[How to complete this task]: Search the listing for the word "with". Copy every line where it is found.

____

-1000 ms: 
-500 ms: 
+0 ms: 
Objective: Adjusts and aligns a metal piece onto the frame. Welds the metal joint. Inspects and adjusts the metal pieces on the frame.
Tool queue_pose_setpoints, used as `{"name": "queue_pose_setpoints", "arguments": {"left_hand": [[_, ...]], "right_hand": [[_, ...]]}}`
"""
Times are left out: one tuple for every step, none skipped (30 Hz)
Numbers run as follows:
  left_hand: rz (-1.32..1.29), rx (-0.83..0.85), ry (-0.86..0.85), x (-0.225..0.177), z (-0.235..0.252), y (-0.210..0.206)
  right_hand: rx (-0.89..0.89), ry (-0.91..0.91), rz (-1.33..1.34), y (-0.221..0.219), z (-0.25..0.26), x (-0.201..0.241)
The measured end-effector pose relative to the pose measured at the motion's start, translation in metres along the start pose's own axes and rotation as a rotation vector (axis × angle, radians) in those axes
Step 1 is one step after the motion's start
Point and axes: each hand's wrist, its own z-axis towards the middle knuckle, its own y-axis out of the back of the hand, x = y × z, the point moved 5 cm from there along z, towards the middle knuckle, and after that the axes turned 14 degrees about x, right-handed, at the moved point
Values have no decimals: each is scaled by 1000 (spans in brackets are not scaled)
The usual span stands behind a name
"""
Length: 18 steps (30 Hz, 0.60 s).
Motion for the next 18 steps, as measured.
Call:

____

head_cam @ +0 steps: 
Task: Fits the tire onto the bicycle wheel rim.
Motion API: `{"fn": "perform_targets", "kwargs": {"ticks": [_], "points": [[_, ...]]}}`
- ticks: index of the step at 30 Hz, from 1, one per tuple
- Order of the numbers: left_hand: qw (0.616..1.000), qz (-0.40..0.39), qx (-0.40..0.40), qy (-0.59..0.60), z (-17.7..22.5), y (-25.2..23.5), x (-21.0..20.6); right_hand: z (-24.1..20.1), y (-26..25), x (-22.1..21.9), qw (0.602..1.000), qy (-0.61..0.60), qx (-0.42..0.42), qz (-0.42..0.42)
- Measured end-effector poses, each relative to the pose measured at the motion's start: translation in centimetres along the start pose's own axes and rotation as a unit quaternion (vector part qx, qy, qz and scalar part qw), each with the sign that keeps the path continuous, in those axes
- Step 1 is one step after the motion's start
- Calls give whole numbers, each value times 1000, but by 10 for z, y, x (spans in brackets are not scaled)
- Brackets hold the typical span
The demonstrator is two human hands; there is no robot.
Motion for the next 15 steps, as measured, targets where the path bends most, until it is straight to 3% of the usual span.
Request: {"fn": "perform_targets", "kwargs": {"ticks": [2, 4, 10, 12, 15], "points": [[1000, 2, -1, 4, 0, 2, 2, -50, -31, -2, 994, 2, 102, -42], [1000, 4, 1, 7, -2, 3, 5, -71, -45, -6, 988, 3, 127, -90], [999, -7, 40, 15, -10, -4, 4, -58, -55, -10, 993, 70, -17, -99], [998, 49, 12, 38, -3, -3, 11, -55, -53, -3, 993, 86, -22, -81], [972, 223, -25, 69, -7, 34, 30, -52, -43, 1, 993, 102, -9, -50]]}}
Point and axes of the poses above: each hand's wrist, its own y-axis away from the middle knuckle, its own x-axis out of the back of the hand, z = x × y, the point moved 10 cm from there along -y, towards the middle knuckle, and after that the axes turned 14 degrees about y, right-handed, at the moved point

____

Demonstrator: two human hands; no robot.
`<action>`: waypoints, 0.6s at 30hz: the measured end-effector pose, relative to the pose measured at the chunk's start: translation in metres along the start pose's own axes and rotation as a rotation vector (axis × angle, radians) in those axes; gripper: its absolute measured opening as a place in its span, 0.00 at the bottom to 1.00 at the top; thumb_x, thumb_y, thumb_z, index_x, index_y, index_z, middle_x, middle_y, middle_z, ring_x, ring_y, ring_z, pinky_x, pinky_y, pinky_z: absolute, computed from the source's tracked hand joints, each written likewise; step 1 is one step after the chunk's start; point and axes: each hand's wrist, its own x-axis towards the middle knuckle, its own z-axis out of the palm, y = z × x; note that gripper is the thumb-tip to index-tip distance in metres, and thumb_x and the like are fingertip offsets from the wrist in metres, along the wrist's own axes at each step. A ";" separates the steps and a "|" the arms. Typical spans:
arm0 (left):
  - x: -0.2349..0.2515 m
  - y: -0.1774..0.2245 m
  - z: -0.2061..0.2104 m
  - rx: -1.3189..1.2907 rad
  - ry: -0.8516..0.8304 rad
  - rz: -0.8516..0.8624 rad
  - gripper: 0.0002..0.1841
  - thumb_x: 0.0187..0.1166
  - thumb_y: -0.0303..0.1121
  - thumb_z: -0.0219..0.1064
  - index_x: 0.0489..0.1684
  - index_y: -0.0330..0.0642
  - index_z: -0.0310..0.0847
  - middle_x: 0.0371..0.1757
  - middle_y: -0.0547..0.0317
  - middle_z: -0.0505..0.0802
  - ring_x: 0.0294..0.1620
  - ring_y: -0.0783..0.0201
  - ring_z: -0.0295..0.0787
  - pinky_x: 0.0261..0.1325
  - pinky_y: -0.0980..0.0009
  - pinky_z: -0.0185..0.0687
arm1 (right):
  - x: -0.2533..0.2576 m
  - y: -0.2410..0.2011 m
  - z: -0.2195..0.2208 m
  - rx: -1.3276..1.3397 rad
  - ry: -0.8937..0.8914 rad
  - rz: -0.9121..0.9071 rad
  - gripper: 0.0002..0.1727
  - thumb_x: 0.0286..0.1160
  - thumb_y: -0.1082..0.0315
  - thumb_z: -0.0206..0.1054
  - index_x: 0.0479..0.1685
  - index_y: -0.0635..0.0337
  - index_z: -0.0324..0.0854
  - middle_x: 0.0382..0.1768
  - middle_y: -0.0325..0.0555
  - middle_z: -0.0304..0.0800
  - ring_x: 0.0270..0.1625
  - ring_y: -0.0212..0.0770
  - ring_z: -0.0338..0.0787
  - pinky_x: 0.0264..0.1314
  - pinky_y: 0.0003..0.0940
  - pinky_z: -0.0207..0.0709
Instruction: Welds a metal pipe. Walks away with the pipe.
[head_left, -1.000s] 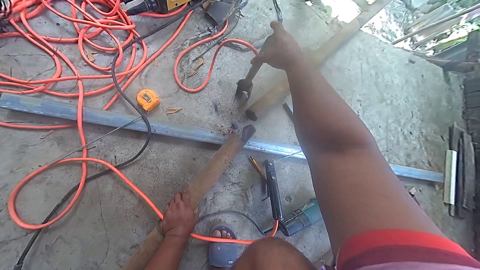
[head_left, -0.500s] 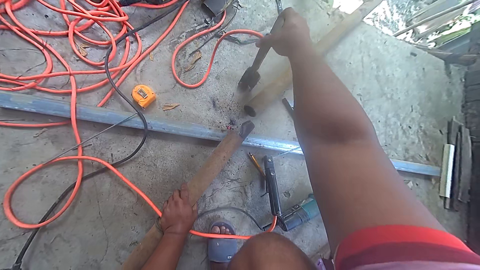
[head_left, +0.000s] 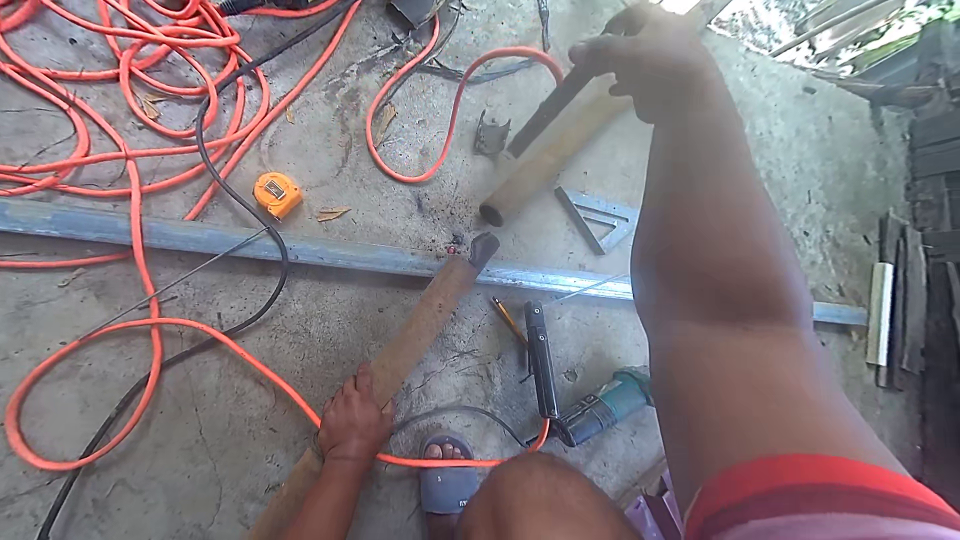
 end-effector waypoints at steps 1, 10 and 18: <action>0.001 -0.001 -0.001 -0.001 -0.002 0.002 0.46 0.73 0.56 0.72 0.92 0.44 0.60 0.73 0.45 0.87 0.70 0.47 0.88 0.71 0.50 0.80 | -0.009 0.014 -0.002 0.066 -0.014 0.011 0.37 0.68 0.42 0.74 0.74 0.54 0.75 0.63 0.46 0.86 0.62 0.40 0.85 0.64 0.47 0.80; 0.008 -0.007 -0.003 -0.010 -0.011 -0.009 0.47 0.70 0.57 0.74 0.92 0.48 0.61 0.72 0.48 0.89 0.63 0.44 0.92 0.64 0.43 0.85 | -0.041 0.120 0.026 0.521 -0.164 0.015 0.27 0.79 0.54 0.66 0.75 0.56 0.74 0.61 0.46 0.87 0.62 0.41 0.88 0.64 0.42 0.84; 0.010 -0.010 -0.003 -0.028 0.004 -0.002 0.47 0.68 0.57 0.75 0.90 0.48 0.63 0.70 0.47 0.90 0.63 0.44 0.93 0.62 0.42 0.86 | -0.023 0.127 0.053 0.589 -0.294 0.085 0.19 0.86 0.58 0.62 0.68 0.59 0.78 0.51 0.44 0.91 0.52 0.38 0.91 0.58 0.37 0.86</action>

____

[Solution for this exercise]:
- Measured end-effector poses, each relative to the pose measured at the motion's start: translation in centimetres along the start pose's own axes and rotation as a unit quaternion (vector part qx, qy, qz and scalar part qw), each with the sign that keeps the path continuous, in those axes
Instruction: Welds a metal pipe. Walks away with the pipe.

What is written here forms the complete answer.